Quanto ao Grupo 1, na microrregião de Curitiba, evidenciou-se a eficiência com score 1 para os treze municípios que a compõe. Dentre as nove microrregiões que compõe o Grupo 2, duas se apresentaram com score 1 de eficiência, 7 foram menos eficientes, no entanto estão muito próximas à fronteira de eficiência.  Para este grupo, os principais benchmarks foram as microrregiões de Toledo e Francisco Beltrão. No que tange a eficiência das microrregiões do Grupo 3, 48,27%, apresentaram scores de eficiência máxima e as demais 51,73% estão muito próximas da fronteira de eficiência, e os benchmarks principais foram as microrregiões de Ivaiporã, Assaí, Pitanga, Prudentópolis e Faxinal.

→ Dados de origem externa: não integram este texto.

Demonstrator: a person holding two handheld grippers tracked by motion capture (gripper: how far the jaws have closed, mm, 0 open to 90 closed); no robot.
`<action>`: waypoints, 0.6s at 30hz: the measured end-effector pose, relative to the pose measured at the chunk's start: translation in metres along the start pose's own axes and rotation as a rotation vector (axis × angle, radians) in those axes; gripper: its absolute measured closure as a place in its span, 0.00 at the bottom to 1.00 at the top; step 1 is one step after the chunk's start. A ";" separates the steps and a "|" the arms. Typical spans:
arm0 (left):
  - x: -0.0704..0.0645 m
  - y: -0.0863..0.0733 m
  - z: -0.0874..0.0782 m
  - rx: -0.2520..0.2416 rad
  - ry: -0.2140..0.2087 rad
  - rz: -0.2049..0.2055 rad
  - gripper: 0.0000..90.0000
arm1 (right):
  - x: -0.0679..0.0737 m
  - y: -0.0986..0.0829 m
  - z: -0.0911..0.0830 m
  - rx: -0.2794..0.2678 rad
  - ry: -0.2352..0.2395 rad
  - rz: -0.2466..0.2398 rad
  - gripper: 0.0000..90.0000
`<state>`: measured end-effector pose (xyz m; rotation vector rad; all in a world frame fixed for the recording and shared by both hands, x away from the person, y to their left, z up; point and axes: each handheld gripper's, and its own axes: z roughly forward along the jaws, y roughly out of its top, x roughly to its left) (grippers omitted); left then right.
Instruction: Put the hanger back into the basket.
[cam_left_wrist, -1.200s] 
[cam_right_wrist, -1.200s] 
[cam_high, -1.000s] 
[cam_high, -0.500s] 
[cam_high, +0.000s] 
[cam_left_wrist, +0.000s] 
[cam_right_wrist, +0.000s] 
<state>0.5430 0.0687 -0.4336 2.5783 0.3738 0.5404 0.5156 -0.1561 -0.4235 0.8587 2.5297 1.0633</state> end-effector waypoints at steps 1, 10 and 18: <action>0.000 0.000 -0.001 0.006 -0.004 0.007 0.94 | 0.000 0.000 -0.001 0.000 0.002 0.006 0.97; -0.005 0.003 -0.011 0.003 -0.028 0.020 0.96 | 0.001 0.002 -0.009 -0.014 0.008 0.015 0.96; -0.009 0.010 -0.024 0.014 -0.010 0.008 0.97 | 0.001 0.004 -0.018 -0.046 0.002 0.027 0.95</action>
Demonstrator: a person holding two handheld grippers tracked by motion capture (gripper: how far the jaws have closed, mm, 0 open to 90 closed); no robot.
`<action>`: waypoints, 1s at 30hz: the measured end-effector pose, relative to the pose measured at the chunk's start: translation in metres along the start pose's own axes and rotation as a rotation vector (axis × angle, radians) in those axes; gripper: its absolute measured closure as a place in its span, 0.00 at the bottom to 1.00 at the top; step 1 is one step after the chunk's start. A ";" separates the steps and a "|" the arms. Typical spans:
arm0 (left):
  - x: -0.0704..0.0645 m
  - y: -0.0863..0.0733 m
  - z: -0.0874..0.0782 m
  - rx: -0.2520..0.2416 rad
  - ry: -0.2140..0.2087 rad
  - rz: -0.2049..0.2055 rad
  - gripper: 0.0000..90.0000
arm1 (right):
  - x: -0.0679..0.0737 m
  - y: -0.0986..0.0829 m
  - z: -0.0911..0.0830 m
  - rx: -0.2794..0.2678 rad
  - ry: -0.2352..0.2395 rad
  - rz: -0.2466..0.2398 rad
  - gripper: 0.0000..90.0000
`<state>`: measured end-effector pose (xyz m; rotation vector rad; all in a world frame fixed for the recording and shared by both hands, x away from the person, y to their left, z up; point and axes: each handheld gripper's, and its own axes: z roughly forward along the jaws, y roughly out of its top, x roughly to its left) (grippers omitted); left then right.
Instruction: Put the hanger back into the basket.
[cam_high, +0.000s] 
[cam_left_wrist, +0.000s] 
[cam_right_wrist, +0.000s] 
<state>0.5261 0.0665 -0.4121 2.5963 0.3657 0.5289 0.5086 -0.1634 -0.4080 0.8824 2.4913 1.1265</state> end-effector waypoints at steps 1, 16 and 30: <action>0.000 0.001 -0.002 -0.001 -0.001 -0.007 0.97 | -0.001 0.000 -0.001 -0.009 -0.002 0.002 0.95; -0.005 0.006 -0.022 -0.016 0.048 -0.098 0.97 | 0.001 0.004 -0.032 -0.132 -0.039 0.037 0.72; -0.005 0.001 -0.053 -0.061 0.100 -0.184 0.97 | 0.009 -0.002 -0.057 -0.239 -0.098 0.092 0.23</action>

Vale ressaltar que em ambos os grupos analisados não foi identificada discrepância significativa quanto aos scores de eficiência nas microrregiões menos eficientes, ou seja, que não atingiram eficiência máxima. Conclui-se que praticamente metade das microrregiões analisadas são eficientes, sendo que, nas demais microrregiões, a maioria dos hospitais estão próximos à fronteira ou possuem um bom grau de eficiência, isso indica que a capacidade de otimização dos recursos está no limite, exigindo maiores investimentos, contribuindo, assim, com a qualidade de vida da população do estado do Paraná.

Conclui-se que os hospitais, de maneira geral, estão sendo geridos de forma eficiente no que tange os recursos repassados e utilizados ao atendimento SUS, podendo-se inferir que os repasses de recursos do SUS reduzem a ineficiência, reflexos dos avanços alcançados pela gestão do SUS. Por fim, futuras pesquisas podem ser efetuadas a partir da aplicação deste escopo de pesquisa, porém com intenção de evidenciar o envolvimento das políticas quanto à gestão dos recursos aplicados à saúde pública. Variáveis externas podem ser incluídas e também outras regiões e estados podem ser explorados a fim de proceder a comparações com o presente estudo.